Abstract

The efficacy of a new dosing regimen of misoprostol, a recently introduced labor-inducing agent, was studied. Fifty-eight patients received 50 microg of misoprostol intravaginally and the dose was repeated every 3 hours until uterine contractions begin. Those who had an adequate contraction pattern, defined as three contractions in 10 minutes, were not given the repeat dose. Oxytocin augmentation, but not further misoprostol doses, was used in patients with an inadequate contraction pattern. The maximum total daily dose was 200 microg.

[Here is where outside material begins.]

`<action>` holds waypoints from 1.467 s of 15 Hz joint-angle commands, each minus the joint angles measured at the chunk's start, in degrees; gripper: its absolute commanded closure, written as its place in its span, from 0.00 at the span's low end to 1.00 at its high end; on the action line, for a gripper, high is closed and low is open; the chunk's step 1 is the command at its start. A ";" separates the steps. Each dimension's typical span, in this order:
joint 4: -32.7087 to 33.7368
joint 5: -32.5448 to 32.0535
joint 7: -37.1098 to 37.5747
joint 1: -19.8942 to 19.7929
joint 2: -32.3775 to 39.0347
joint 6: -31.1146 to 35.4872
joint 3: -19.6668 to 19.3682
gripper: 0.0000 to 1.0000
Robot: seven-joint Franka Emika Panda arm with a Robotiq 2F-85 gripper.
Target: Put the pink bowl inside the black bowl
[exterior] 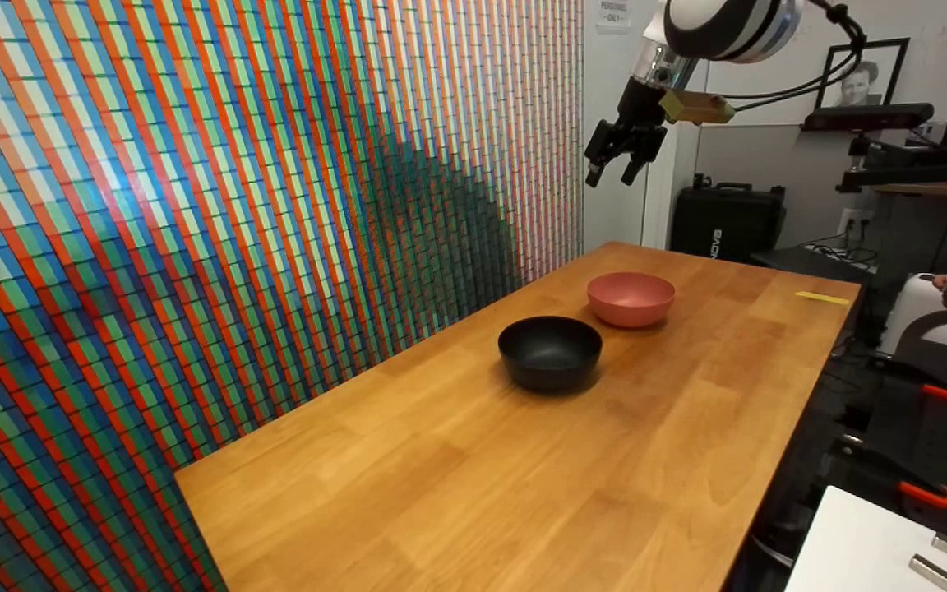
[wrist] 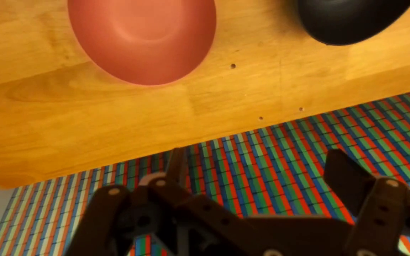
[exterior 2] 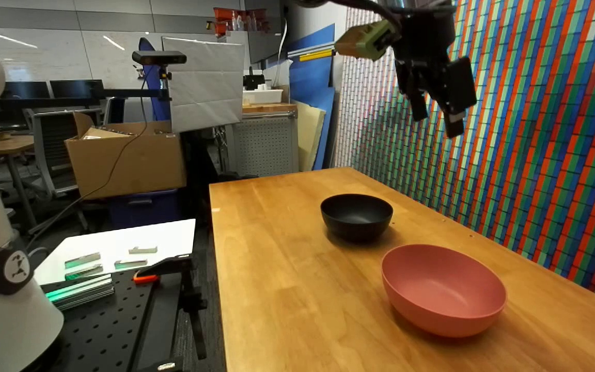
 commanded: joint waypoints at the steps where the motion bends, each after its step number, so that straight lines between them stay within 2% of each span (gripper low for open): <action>1: 3.92 -6.47 5.25 -0.63 7.00 -0.71 -1.39 0.00; 4: 4.45 -8.41 7.11 -0.03 10.68 -0.80 -2.04 0.00; 12: 4.76 -6.93 9.62 1.81 18.68 1.84 -1.40 0.00; 21: 8.08 -7.40 11.45 5.07 28.71 8.53 -2.44 0.00; 22: 8.31 -7.50 11.35 5.45 29.46 9.18 -2.58 0.25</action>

The patients had the mean age of 28.9 +/- 5.4, the mean gestational age of 211.8 +/- 46.6 days, the mean gravidity of 2.5 +/- 1.2, the mean parity of 0.9 +/- 0.9 and the mean initial Bishop score of 1.6 +/- 1.8. The mean required dose of misoprostol was 120.5 +/- 54.7 microg and 10 of 58 patients required oxytocin augmentation. The mean induction of labor to delivery time was 701.5 +/- 404.0 minutes. When 3 cases who gave birth with caesarean section were excluded, the interval was 708.4 +/- 407.2 minutes. The mean 5th minute Apgar score of the newborns was 8.2 +/- 2.5. Two patients developed tachysystole after the second dose of misoprostol and were managed with vaginal irrigation and O2 supplementation successfully. Slight nausea and vomiting in 2 patients were the other adverse reactions. Our findings revealed that, 50 microg intravaginal misoprostol, combined with oxytocin augmentation when necessary, appears to be an effective and safe method of labor induction.